Now, the key annoyance is that this code is the same on both the server and the client, so I have to know whether I am on the server side, or the client side and act appropriately. To do that, I rely on a collection of two functions, which are called by the cppipc::comm_client and cppipc::comm_server immediately before attempting to serialize/deserialize a call.

extern void set_deserializer_to_server(comm_server* server);

extern void set_deserializer_to_client(comm_client* client);

In the implementation of these (in ipc_deserializer.cpp), they basically set a thread local variable. This allows the functions above to be fully thread safe, and allows both server/client to reside on the same machine in different threads if necessary.

The serialize_impl and deserialize_impl structs can then use

extern void get_deserialization_type(comm_server** server, comm_client** client);

to figure out whether it is currently working on the server-side or the client-side.

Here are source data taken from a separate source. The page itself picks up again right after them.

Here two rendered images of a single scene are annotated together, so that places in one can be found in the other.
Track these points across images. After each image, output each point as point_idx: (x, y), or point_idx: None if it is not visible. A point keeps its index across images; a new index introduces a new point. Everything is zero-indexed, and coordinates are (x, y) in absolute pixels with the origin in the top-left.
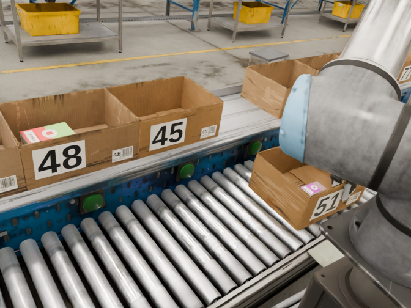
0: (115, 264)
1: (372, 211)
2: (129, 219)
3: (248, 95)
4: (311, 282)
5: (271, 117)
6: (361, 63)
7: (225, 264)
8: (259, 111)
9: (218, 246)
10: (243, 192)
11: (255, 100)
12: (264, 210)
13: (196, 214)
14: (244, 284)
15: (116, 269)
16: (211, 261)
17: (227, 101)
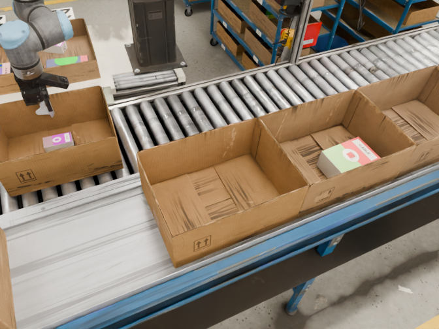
0: (262, 111)
1: None
2: None
3: (10, 306)
4: (174, 2)
5: (13, 238)
6: None
7: (183, 106)
8: (21, 260)
9: (184, 113)
10: (133, 161)
11: (8, 282)
12: (124, 140)
13: None
14: (176, 92)
15: (261, 108)
16: (194, 104)
17: (65, 300)

Serializing Object Pointers-Serializing

Serialization is simple,

if (server) {
  // server to client message is a pair of "is new object" and "object ID"
  oarc << get_server_object_id(server, value);
} else {
  oarc << (*value);
}

The proxy object has a built in save/load function that simply serializes the object ID. For an impl object however, I will need to ask the comm_server to find the object ID.

Serializing Object Pointers-Deserializing

Deserializing is slightly more involving. On the server-side, I have to search on the comm_server object for the object matching the object ID,

if (server) {
  size_t object_id;
  iarc >> object_id;
  void* obj = cppipc::detail::get_server_object_ptr(server, object_id);
  if (obj == NULL) {
    throw std::to_string(object_id) + " Object not found";
  }
  value = reinterpret_cast<T*>(obj);
}

On the client side, the proxy object is constructed with the object_id received. (The proxy_object's class name is always typedef'd to 'proxy_object_type')

size_t object_id;
iarc >> object_id;
value = new typename
  std::remove_pointer<T>::type::proxy_object_type(*client, false,
                                                  object_id);

Limitations

The current serializer/deserializer was designed for performance in mind and is meant to be used between "trusted" and equivalent systems. We do not have "type-aware" or "robust" serialization/deserialization. We rely heavily on the client and server agreeing on the function argument types, and having serialization behave the same way. If there are any malformed messages, or if for whatever reason the client/server function types disagree, the serializer will crash and burn.